Les petits riens qui changent tout

Si Steve Jobs tient une telle place dans l’imaginaire de l’innovation, c’est parce qu’il a mis au point ce que l’on nomme des « innovations de rupture ». L’ordinateur portable a révolutionné le travail personnel : plus personne n’écrit avec une machine à écrire. Après l’automobile, on ne roule plus en carrosse, après l’ampoule électrique, on ne s’éclaire plus à la bougie. Après Pablo Picasso, on ne pourra plus peindre comme au 19e siècle…

L’innovation de rupture semble donc jouer un rôle fondamental dans l’histoire. Mais la focalisation sur quelques innovations révolutionnaires a le défaut de dissimuler l’importance majeure des innovations ordinaires qui ne révolutionnent pas le monde mais qui, par petites touches, finissent par le métamorphoser en profondeur.

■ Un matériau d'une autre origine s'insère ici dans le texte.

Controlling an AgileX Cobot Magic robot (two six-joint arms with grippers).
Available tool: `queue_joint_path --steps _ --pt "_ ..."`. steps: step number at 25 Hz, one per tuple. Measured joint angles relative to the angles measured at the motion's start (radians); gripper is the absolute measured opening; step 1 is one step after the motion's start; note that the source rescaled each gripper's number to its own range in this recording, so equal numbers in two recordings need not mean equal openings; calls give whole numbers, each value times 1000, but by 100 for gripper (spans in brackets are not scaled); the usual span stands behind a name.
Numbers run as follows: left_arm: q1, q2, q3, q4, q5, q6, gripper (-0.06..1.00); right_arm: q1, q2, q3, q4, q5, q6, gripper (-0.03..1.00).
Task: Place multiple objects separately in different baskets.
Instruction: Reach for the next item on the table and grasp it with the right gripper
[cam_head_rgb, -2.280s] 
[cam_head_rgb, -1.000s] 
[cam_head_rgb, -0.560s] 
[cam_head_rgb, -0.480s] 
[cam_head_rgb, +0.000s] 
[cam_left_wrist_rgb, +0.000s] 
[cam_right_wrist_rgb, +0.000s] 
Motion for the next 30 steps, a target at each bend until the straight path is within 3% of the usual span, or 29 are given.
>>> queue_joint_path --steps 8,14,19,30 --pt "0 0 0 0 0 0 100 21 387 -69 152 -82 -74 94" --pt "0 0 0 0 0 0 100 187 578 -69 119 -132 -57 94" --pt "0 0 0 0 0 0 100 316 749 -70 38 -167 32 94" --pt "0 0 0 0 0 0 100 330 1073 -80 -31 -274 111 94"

Des petits pas essentiels aux grandes mutations

Les « innovations de rupture », terme introduit par Clayton M. Christensen en 1997, jouent un rôle fondamental. Mais elles cachent aussi les myriades d’innovations continues, dites incrémentales, qui transforment le réel à petites doses. Regardez cette table. Le schéma de base est toujours le même – un plateau et des pieds. Mais ce schéma peut générer une grande variété de formules : la table basse de salon (en réduisant la hauteur des pieds), la table de salle à manger (en bois, en métal ou en verre), la table rectangulaire ou ronde, le bureau (en ajoutant des tiroirs), la table à repasser, la table à langer… La variation autour d’un modèle de base est l’une des formules les plus simples et les plus courantes de l’innovation. Le schéma de l’automobile peut donner naissance à un monospace, une décapotable, une voiture de course, une limousine, etc. (encadré ci-dessous).